What is technical analysis?admin
What is technical analysis? You must have heard about price chart analysis or so-called technical analysis. In this article, we intend to provide more comprehensive information about this type of analysis and examine its benefits.
If we want to define technical analysis in one sentence and briefly, technical analysis is the study of market behaviors using charts and with the aim of predicting the future price trend.
Price behavior always plays a major role in technical analysis, and trading volume behavior complements this principle. Price behavior and market behavior have the same meaning in many cases and are used interchangeably.

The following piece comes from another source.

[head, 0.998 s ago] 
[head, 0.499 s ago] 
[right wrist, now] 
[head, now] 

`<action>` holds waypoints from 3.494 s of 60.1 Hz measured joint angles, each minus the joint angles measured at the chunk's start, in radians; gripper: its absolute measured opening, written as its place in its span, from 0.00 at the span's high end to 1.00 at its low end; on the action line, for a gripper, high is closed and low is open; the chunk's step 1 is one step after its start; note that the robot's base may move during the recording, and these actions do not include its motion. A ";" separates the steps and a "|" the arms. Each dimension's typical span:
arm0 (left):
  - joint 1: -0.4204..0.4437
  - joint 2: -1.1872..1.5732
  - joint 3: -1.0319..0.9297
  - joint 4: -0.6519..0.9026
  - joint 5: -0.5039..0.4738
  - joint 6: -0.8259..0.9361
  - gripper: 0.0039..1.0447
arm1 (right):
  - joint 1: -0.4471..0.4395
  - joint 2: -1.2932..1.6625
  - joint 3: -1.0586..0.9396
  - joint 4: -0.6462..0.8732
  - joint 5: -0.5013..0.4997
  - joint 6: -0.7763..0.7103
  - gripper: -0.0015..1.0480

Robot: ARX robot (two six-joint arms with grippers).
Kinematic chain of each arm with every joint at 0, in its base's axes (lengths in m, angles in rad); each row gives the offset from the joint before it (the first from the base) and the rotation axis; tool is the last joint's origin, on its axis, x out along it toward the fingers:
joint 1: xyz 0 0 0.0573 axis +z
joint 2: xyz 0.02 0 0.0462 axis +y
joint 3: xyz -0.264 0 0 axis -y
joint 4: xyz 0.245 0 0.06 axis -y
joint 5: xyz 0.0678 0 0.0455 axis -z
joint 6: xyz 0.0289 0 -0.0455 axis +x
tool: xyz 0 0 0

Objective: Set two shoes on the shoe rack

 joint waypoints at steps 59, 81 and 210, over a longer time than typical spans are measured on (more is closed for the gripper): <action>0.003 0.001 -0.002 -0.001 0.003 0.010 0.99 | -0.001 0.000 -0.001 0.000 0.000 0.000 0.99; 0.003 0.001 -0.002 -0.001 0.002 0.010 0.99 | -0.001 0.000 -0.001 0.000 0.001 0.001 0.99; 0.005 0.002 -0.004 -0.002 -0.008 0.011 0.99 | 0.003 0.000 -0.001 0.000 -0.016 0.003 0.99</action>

The following three basic topics are the basis of the logical topics of technical analysis:
- Everything is included in the price.
- Prices move according to trends.
- History repeats itself.
1 – Everything is included in the price
It can be argued that the phrase “everything is included in the price” is the basis of technical analysis. It may be futile to make progress in learning technical analysis until we understand it.
A technical analyst initially believes that anything that can affect the price, including political, fundamental, geographical, or other factors, is included in the price of a share.
After understanding and accepting the above sentence as an introduction to technical analysis, we come to the conclusion that price analysis is all we need.
It has taken a long time to prove this claim (which some analysts are also proud of) and no results have been obtained. All technical analysts believe that price changes are a function of supply and demand.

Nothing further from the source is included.